*** Opening Input data ***

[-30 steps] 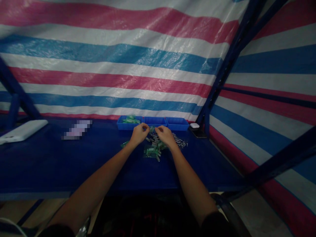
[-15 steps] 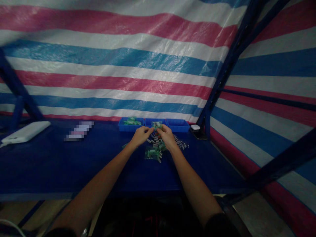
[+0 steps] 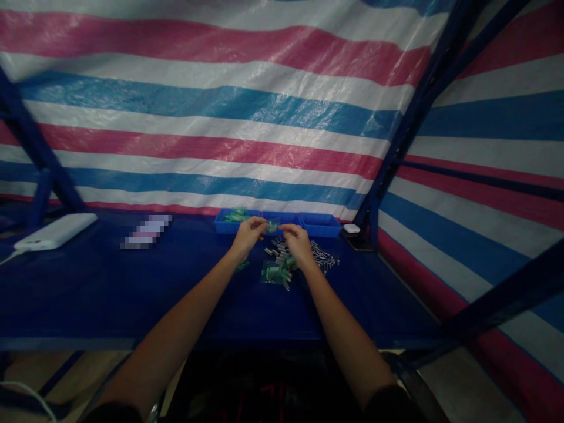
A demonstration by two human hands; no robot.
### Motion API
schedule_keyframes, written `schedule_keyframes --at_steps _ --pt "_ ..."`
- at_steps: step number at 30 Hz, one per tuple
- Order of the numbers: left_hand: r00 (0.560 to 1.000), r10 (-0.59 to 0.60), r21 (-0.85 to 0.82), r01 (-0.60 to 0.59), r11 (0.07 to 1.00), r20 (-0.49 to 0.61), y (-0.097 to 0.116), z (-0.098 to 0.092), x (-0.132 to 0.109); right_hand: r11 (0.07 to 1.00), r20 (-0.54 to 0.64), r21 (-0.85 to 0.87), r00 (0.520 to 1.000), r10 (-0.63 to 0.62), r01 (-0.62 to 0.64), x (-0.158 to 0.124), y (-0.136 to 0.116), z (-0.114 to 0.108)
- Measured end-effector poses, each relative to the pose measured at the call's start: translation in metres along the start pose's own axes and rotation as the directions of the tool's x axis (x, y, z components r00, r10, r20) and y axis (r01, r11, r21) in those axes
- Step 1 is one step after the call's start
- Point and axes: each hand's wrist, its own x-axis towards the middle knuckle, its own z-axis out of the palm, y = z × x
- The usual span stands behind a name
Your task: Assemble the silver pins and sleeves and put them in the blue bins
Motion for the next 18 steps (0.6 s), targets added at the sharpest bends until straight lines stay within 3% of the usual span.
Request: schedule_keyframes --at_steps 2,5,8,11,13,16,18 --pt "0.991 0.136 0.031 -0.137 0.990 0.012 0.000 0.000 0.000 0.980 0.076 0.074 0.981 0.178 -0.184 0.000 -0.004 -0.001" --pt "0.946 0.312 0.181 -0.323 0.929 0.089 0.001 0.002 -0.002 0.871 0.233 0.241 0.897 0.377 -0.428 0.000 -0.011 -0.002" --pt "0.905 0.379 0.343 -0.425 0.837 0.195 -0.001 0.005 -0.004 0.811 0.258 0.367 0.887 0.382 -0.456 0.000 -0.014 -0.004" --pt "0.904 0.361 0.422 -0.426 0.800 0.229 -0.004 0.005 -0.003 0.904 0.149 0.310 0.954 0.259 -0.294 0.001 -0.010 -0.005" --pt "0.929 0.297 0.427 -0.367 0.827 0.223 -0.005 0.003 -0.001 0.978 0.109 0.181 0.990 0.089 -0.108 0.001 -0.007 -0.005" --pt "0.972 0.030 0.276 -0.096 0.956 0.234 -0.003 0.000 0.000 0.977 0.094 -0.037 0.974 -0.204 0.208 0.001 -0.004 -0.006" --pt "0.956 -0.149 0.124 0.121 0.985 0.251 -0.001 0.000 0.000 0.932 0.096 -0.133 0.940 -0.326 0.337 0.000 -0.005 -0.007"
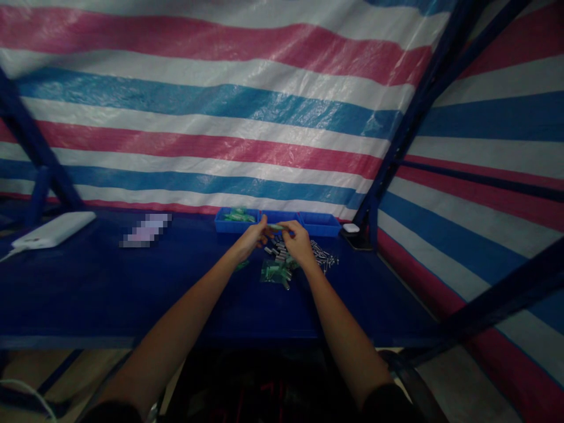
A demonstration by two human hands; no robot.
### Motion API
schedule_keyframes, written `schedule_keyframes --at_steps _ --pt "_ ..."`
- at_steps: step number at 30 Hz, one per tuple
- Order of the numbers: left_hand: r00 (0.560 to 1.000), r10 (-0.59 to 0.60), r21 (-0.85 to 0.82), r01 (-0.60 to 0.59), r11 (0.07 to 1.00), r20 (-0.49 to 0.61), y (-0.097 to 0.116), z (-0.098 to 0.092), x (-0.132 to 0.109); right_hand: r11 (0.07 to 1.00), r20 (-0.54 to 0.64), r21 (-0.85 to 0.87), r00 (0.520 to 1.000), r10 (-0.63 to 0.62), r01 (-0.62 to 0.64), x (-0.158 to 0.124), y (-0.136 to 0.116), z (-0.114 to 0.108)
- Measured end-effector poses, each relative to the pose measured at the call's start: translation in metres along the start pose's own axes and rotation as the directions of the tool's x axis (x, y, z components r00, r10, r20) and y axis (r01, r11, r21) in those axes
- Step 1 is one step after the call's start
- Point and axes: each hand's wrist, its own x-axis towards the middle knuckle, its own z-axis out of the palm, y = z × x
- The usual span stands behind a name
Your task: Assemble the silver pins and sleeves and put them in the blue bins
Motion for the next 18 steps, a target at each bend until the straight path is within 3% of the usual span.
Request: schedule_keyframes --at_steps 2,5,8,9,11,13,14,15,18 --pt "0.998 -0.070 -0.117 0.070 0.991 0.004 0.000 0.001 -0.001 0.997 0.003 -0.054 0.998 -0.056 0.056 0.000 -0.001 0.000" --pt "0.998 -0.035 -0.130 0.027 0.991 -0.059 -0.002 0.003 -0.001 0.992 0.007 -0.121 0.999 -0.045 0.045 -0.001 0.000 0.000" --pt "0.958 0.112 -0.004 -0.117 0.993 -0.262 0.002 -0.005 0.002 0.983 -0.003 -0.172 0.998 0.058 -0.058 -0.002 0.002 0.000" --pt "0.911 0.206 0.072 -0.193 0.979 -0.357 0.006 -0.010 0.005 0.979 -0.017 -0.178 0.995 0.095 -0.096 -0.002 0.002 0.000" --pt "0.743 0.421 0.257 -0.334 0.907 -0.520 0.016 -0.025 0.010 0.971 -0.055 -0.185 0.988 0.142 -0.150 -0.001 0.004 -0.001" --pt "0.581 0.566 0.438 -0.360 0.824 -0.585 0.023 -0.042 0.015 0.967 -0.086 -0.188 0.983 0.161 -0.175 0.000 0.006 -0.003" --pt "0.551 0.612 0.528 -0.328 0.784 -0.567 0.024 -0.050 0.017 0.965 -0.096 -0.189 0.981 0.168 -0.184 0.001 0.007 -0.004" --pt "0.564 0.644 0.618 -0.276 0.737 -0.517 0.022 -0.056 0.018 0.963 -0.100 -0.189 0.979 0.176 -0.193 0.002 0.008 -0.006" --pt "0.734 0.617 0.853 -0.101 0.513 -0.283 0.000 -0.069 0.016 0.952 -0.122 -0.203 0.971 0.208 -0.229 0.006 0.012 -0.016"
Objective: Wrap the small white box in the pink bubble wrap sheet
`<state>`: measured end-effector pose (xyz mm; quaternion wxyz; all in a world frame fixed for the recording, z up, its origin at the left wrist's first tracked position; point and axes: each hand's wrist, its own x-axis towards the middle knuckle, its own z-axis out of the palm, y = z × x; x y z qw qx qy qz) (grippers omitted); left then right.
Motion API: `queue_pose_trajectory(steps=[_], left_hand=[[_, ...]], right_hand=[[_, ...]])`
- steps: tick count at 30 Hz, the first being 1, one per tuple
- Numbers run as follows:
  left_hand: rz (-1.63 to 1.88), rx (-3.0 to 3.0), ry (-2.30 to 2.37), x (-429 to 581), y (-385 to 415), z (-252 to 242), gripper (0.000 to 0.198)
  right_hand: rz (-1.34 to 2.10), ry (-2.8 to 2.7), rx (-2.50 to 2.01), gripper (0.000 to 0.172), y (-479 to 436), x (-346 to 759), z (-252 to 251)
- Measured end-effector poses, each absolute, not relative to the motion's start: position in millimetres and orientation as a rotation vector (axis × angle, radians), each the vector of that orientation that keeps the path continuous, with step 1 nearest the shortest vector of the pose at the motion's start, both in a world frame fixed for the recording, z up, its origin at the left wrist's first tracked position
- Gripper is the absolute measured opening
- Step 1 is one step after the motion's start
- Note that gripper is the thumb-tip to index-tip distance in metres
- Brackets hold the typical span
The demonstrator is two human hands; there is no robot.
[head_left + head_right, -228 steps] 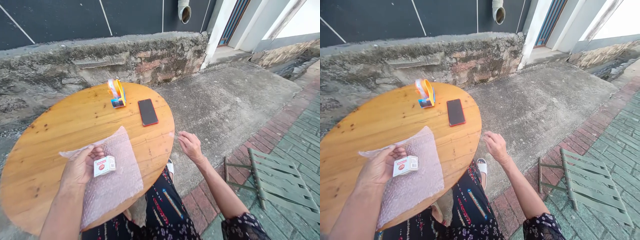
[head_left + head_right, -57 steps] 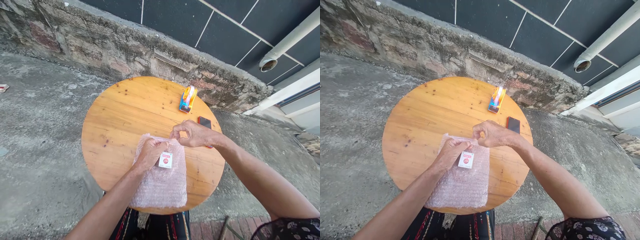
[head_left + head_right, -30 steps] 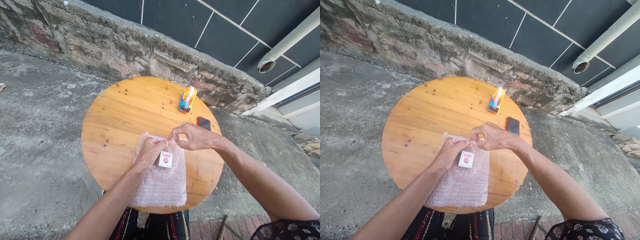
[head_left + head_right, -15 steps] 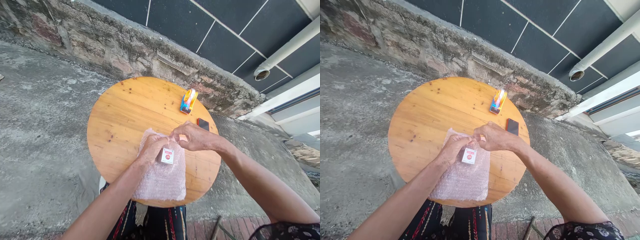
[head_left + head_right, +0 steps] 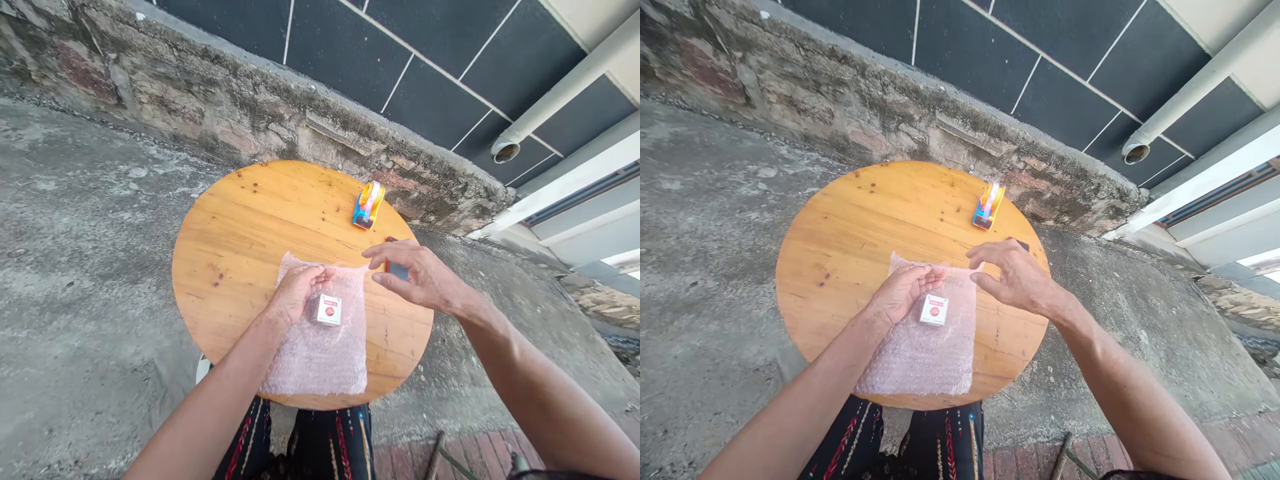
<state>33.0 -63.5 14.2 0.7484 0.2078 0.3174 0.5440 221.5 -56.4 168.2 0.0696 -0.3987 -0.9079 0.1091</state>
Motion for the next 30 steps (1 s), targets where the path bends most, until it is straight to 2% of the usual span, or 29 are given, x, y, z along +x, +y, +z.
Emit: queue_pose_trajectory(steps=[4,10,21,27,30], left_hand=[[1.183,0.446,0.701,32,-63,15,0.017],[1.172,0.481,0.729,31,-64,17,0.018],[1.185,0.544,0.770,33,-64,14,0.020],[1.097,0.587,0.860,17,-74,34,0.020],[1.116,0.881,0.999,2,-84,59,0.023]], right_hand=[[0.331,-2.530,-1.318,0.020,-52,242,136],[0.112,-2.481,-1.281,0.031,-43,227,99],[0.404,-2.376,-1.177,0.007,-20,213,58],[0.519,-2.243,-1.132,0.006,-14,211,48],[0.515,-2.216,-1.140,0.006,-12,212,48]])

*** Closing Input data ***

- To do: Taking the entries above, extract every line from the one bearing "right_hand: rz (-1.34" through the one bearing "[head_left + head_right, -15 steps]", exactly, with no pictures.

- Output for this task:
  right_hand: rz (-1.34 to 2.10), ry (-2.8 to 2.7), rx (-2.50 to 2.01), gripper (0.000 to 0.172), y (-479 to 436), x (-346 to 759), z (-252 to 251)
- Measured end-effector poses, each absolute, not relative to the motion's start: position in millimetres and orientation as a rotation vector (axis × angle, radians), each the vector of that orientation that keeps the path continuous, with step 1 nearest the shortest vector of the pose at the motion's start, both in a world frame fixed for the recording, z up, its origin at the left wrist's first tracked position
- Gripper is the absolute measured opening
- Step 1 is one step after the motion's start
- Note that gripper is the thumb-tip to index-tip distance in metres
- Brackets hold the typical span
The demonstrator is two human hands; there is no robot.
[head_left + head_right, -228 steps] 
[head_left + head_right, -57 steps] 
[head_left + head_right, -30 steps] 
[head_left + head_right, -15 steps] 

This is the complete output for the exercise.